Jet hadrochemistry as a characteristics of jet quenching

TL;DR

This paper proposes jet hadrochemistry as a novel observable of jet quenching in heavy-ion collisions. It establishes a vacuum baseline using MLLA+LPHD for intrajet spectra and introduces a simple medium-modification model that enhances parton splitting, predicting softer jet distributions and increased heavy-hadron content within jets. It then embeds jets into a high-multiplicity underlying event modeled by recombination and fragmentation, and shows that jet hadrochemistry signals—especially enhanced K/pi and p/pi ratios—persist above the background, quantified by a jet modification factor J_AA. The work provides a baseline framework for interpreting hadrochemical changes in LHC Pb-Pb data and offers a concrete observable to probe the microscopic mechanisms of parton energy loss and medium response.

Abstract

Jets produced in nucleus-nucleus collisions at the LHC are expected to be strongly modified due to the interaction of the parton shower with the dense QCD matter. Here, we point out that jet quenching can leave signatures not only in the longitudinal and transverse jet energy and multiplicity distributions, but also in the hadrochemical composition of the jet fragments. In particular, we show that even in the absence of medium effects at or after hadronization, the medium-modification of the parton shower can result in significant changes in jet hadrochemistry. We discuss how jet hadrochemistry can be studied within the high-multiplicity environment of nucleus-nucleus collisions at the LHC.

Figures (7)

• Figure 1: Sketch of an entirely gluonic parton shower in the large $N_c$ limit, where gluons are represented as pairs of $q\bar{q}$ fermion lines, and quarks as single lines. (a) Fragmentation of the gluon in the vacuum. (b) Interaction of the gluon with a target quark in the medium via a single gluon exchange. This interaction changes the color flow and may affect hadronization, see text.
• Figure 2: Two examples for the comparison of the MLLA+LPHD formalism with data on single inclusive spectra inside a jet as a function of the logarithm of the hadron momentum fraction $\xi$. a) The distribution (\ref{['2.4']}) of charged pions ($\pi^++\pi^-$), kaons ($K^++K^-$) and (anti)-protons ($p+\bar{p}$) in a jet of energy $E_{\rm jet} = 14.5$ GeV, compared to TPC data on $e^+e^-$ collisions Aihara:1983ic.
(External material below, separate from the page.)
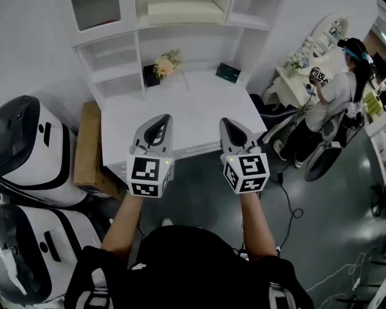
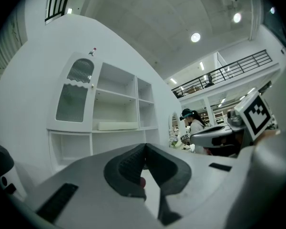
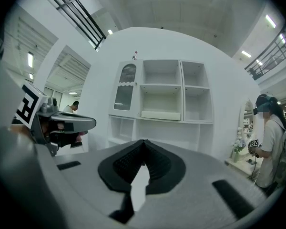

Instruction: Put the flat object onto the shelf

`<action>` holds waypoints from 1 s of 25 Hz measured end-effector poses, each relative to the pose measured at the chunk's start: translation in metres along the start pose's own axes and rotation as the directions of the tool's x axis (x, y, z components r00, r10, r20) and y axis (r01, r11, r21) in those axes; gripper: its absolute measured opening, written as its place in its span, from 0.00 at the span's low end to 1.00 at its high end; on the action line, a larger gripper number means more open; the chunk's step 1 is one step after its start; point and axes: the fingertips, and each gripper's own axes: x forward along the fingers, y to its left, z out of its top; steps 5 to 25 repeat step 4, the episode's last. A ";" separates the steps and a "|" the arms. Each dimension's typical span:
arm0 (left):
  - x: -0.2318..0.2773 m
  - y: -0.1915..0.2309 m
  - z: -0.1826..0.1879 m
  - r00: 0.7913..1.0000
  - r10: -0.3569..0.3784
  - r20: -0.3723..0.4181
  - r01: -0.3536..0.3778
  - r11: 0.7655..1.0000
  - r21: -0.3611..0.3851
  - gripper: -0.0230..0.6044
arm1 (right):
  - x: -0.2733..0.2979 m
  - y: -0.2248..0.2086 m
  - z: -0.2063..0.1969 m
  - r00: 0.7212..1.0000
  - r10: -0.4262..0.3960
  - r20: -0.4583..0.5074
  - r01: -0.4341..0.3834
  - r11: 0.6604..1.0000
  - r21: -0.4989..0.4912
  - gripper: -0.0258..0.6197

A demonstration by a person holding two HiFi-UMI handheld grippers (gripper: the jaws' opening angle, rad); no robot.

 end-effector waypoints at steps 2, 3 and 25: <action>0.001 -0.002 0.000 1.000 0.000 -0.001 0.000 1.000 0.003 0.05 | -0.001 -0.001 0.000 1.000 0.001 -0.001 -0.001 1.000 0.001 0.04; 0.001 -0.003 -0.001 1.000 0.002 0.000 -0.002 1.000 0.008 0.05 | -0.002 -0.001 -0.001 1.000 0.001 -0.001 -0.001 1.000 0.003 0.04; 0.001 -0.003 -0.001 1.000 0.004 0.001 -0.004 1.000 0.013 0.05 | -0.002 -0.002 -0.001 1.000 0.002 -0.002 -0.002 1.000 0.004 0.04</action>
The MLLA parameters are $\Lambda = 155$ MeV and $K_{ \rm LPHD} = 1.22$. b) The MLLA+LPHD distribution of all charged hadrons in a jet of energy $E_{\rm jet} = 108$ GeV for various opening angles $\Theta_c$, compared to CDF data from $p\bar{p}$ collisions Acosta:2002gg. The MLLA parameters are $\Lambda = Q_0 = 235$ MeV, $K_{ \rm LPHD} = 0.555$.
• Figure 3: Medium modification of the single inclusive spectra inside a jet as a function of the logarithm of the hadron momentum fraction $\xi$ for $f_{\rm med} = 1$. a) Distributions of all charged particles in the jet of energy $E_{\rm jet} = 108$ GeV for various opening angles $\Theta_c$. b) Expected modification of the pion, kaon and proton spectra in the jet of energy $E_{\rm jet} = 14.5$ GeV and opening angle $\Theta_c = \pi/2$.
• Figure 4: Results of the MLLA+LPHD formalism for $K^{\pm}/\pi^{\pm}$ and $p(\bar{p})/\pi^{\pm}$ ratios in jets with energies $E_{\rm jet} =$ 50, 100 and 200 GeV. The jet opening angle is $\Theta_c = 0.28$ and medium-induced changes are calculated for $f_{\rm med} = 1$.
• Figure 5: Identified transverse momentum spectra within a cone of opening angle $\Theta_c=0.28$ for pions, kaons and protons.